What to do: Determine how many lines in the records that follow hold the string "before". Only that number should be returned.
---------- Given data ----------
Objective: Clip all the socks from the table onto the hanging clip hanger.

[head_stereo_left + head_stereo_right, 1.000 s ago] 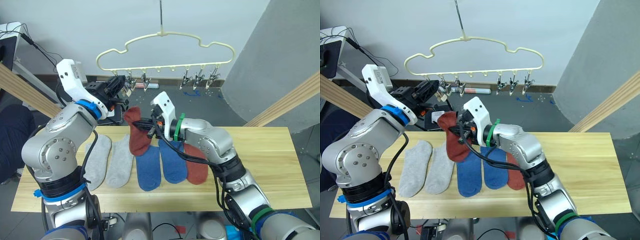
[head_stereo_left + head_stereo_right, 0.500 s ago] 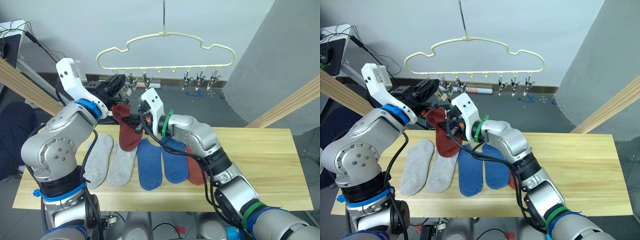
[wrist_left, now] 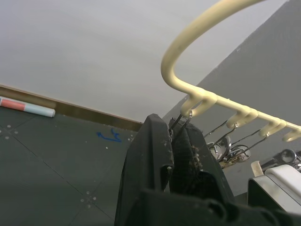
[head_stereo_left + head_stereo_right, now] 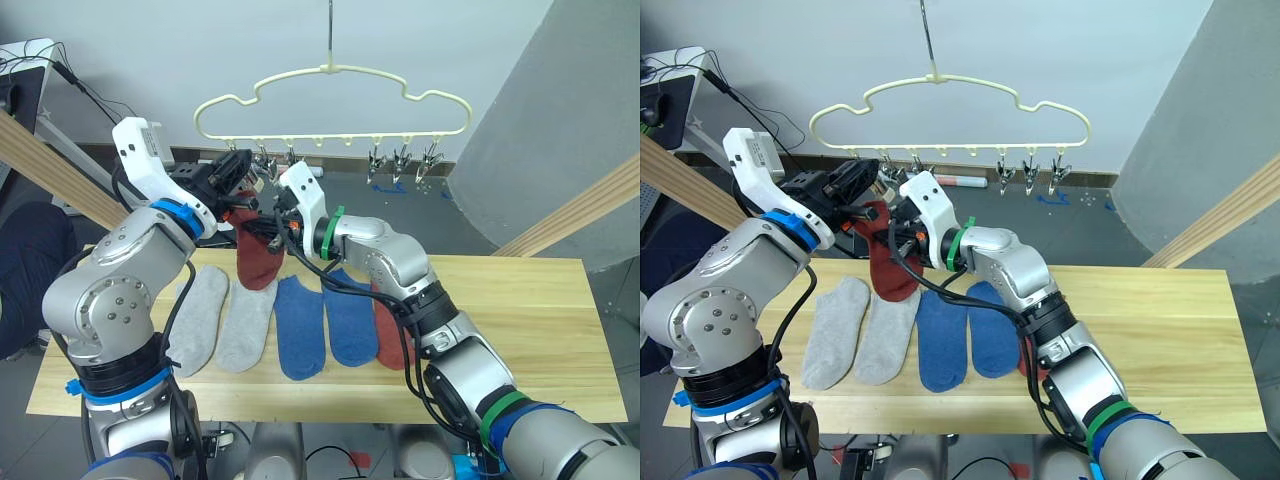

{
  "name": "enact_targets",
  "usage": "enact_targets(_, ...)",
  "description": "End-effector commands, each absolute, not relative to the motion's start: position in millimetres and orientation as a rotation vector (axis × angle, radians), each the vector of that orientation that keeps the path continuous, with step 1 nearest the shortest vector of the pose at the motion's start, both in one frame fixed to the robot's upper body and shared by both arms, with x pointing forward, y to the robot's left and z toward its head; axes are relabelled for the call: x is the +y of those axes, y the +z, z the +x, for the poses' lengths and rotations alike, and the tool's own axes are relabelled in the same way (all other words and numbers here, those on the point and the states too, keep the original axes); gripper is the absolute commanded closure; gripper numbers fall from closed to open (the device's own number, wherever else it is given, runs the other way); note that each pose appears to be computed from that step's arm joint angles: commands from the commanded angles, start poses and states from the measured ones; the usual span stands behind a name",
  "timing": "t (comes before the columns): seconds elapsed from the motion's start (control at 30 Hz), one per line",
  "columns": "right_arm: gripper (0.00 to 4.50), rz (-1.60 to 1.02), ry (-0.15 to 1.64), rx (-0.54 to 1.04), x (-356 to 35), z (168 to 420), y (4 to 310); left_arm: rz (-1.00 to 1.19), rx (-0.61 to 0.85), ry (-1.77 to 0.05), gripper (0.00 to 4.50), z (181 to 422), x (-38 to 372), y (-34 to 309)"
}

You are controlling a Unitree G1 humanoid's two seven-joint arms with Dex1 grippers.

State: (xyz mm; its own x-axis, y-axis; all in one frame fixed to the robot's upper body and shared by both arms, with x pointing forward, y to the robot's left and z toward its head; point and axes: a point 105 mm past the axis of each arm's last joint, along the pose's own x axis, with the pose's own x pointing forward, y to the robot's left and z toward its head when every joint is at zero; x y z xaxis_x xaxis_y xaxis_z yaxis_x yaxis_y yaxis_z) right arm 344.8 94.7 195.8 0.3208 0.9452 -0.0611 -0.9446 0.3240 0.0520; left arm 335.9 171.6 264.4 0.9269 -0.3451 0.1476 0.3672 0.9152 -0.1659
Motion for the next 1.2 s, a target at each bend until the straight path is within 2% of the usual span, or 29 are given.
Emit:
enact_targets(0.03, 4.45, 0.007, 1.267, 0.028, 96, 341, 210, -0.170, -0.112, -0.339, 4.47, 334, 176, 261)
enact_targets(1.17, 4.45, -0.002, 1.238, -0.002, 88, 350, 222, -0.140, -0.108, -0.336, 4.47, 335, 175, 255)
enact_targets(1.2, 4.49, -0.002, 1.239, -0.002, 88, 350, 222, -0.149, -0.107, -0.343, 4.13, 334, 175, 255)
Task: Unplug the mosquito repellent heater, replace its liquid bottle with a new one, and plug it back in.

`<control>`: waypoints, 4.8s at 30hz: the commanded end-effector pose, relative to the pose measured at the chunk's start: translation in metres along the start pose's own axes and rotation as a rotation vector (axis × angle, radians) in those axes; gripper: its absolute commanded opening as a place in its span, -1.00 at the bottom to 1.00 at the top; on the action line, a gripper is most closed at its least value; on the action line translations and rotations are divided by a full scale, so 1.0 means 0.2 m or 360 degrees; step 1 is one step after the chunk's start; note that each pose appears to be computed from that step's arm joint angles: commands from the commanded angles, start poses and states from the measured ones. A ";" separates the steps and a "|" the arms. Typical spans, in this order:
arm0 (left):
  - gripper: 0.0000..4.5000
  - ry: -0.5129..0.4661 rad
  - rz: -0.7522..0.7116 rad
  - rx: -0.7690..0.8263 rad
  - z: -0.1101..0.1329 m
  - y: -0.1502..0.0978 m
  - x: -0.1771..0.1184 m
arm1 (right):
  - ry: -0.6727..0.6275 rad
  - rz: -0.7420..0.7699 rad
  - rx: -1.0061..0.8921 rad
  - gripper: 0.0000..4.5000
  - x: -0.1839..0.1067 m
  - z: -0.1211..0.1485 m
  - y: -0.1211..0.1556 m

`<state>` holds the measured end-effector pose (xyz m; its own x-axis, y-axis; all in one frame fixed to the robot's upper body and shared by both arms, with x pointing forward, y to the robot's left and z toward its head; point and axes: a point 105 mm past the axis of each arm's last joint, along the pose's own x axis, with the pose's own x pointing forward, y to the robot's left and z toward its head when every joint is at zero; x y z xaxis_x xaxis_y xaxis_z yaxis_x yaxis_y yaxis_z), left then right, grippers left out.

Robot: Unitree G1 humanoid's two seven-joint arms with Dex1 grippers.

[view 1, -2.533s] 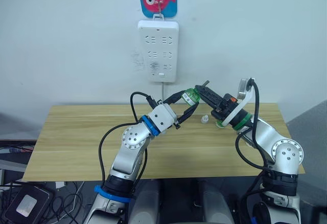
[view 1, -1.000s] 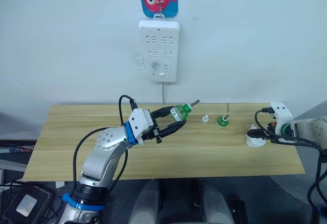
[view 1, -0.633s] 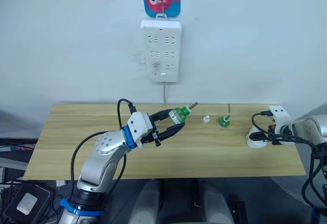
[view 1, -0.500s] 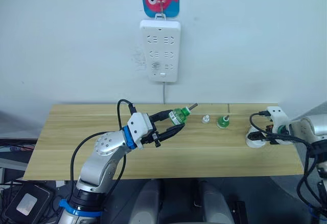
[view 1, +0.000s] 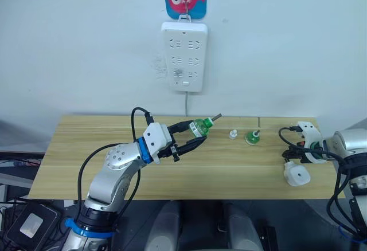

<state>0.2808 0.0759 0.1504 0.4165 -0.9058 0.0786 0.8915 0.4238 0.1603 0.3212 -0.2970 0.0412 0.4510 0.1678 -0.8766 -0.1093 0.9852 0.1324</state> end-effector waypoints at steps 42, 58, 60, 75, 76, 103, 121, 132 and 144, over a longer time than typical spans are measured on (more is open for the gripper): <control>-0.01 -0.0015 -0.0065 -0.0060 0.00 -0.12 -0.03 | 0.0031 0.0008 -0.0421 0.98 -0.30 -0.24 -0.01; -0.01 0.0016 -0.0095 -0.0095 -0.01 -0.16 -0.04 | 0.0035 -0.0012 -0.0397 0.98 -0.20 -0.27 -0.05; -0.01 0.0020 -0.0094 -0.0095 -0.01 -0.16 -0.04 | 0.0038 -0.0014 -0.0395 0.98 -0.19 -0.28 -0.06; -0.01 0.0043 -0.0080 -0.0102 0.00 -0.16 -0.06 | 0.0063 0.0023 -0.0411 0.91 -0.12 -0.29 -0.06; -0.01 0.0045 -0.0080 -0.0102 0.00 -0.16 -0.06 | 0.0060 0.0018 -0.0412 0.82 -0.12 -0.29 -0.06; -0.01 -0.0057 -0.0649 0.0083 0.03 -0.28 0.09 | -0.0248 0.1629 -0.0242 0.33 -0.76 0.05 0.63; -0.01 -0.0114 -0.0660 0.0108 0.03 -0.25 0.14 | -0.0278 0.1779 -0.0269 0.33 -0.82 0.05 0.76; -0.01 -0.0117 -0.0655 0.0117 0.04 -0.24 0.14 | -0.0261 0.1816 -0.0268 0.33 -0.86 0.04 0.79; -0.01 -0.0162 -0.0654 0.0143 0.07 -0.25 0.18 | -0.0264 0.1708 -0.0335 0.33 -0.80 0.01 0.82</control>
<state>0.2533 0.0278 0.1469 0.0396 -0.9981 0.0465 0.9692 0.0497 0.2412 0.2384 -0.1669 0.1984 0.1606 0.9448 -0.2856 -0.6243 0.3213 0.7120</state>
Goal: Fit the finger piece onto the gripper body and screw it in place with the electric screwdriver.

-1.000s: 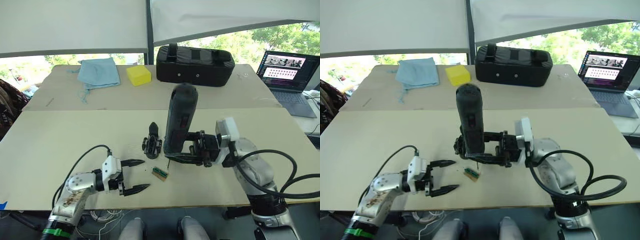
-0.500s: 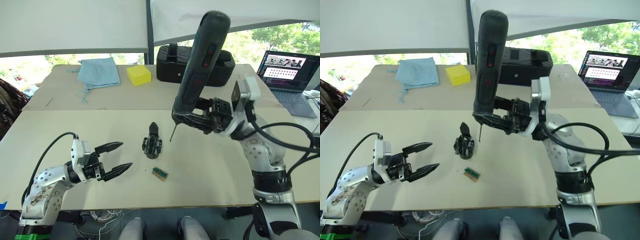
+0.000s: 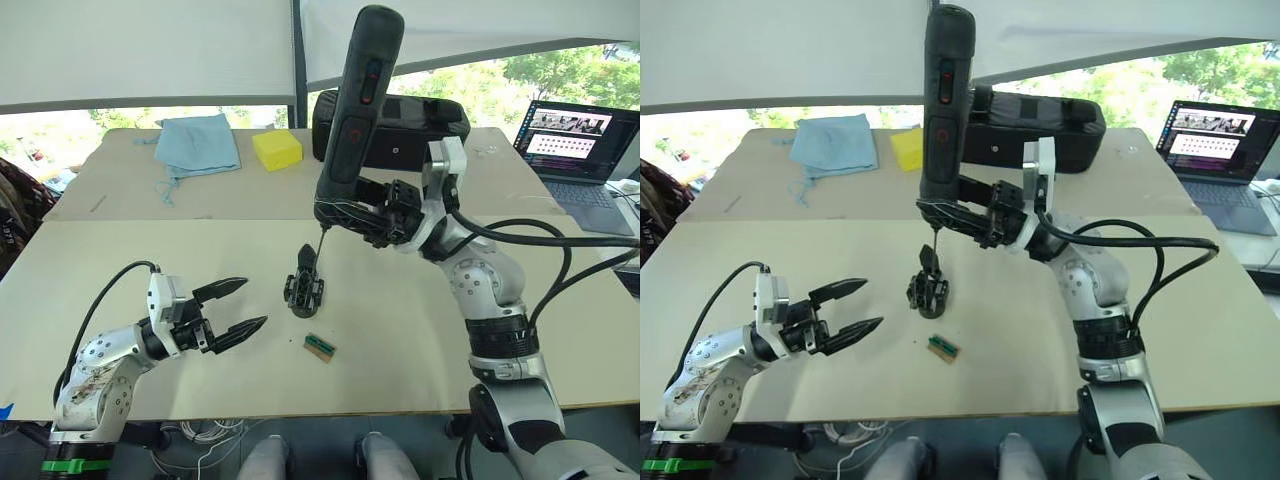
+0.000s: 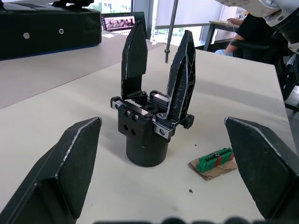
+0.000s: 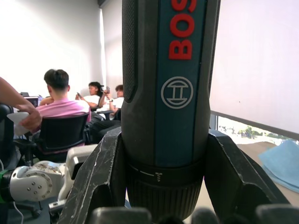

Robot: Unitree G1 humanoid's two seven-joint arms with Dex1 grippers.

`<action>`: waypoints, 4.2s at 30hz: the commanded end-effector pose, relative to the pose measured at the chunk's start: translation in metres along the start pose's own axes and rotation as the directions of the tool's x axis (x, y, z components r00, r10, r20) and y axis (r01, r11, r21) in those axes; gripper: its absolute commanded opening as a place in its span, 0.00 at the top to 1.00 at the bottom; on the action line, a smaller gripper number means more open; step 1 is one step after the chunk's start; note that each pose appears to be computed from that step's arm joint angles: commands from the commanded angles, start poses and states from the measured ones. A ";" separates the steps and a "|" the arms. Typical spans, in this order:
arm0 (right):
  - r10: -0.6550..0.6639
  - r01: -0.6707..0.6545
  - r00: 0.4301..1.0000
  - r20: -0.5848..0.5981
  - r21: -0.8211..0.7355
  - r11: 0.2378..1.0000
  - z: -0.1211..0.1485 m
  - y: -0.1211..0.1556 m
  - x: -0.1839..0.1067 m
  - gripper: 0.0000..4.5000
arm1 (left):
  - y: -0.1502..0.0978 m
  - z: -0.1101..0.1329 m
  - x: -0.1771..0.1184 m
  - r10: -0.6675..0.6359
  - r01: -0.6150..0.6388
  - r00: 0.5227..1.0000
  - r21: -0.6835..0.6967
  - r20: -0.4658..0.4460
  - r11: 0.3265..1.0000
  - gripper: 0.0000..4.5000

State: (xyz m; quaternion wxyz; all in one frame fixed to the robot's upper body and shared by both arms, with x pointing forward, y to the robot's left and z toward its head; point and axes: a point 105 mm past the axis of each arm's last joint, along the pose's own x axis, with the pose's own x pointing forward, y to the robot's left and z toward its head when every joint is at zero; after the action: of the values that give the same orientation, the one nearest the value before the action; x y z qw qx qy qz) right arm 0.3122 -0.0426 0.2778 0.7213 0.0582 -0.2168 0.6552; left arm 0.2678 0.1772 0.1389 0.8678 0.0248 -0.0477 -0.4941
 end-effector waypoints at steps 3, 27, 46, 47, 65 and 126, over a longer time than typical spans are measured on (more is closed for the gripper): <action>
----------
Response for this exercise: 2